▶ **What is being asked**
Pick every line out of the entries below that holds the string "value", and report them.

▶ **Exercise materials**
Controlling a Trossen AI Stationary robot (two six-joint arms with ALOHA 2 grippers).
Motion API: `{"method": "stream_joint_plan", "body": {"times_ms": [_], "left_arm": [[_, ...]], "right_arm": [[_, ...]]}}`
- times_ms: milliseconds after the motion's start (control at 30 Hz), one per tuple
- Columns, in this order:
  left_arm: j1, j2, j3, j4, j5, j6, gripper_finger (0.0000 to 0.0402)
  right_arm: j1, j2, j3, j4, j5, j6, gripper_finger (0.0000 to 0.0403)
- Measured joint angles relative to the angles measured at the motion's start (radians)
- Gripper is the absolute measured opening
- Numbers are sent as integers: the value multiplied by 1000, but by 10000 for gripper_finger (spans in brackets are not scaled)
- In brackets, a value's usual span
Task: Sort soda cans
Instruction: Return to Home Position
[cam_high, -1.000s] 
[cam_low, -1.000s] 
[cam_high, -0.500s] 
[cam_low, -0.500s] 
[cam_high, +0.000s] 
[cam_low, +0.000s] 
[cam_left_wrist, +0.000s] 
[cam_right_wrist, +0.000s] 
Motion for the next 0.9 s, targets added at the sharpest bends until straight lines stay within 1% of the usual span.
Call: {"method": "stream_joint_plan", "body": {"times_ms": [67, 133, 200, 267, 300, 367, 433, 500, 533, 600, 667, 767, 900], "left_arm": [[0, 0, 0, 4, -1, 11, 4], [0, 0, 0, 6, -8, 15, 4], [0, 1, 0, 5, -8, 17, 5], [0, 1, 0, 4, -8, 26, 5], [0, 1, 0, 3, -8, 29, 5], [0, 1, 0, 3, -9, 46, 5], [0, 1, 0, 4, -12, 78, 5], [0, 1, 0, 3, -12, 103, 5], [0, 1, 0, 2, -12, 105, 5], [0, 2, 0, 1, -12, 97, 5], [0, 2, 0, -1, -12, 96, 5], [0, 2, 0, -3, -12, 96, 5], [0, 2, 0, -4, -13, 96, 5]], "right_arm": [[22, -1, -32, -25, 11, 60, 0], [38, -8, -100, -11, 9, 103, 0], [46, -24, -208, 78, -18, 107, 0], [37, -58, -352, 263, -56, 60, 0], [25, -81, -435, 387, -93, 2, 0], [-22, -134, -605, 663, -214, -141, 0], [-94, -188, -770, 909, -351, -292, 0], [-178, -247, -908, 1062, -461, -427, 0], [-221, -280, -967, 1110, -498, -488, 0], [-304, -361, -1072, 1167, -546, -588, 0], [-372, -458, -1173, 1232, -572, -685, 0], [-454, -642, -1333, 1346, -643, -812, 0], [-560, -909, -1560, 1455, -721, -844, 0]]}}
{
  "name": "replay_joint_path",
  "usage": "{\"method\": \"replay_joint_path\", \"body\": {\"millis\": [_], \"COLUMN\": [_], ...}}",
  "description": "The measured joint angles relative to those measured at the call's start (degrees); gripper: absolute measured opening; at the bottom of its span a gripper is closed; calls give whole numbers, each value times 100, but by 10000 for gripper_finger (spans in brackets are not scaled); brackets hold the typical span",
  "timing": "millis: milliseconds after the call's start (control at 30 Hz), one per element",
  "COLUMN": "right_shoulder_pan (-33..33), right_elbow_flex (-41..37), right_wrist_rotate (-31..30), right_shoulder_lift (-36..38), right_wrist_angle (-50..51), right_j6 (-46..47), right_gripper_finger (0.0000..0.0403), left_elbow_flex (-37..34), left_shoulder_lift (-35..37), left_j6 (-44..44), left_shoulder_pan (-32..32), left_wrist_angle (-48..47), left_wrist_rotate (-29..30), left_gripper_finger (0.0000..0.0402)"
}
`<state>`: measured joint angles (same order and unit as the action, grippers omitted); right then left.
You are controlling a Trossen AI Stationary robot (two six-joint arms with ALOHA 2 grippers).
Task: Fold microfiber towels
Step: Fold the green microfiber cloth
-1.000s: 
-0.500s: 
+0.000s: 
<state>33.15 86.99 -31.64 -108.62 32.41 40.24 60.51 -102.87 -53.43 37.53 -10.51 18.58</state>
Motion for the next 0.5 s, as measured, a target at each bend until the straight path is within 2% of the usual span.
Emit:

▶ **Written answer**
- Numbers are sent as integers: the value multiplied by 1000, but by 10000 for gripper_finger (spans in brackets are not scaled)
- In brackets, a value's usual span
  "description": "The measured joint angles relative to those measured at the call's start (degrees); gripper: absolute measured opening; at the bottom of its span a gripper is closed; calls give whole numbers, each value times 100, but by 10000 for gripper_finger (spans in brackets are not scaled); brackets hold the typical span",

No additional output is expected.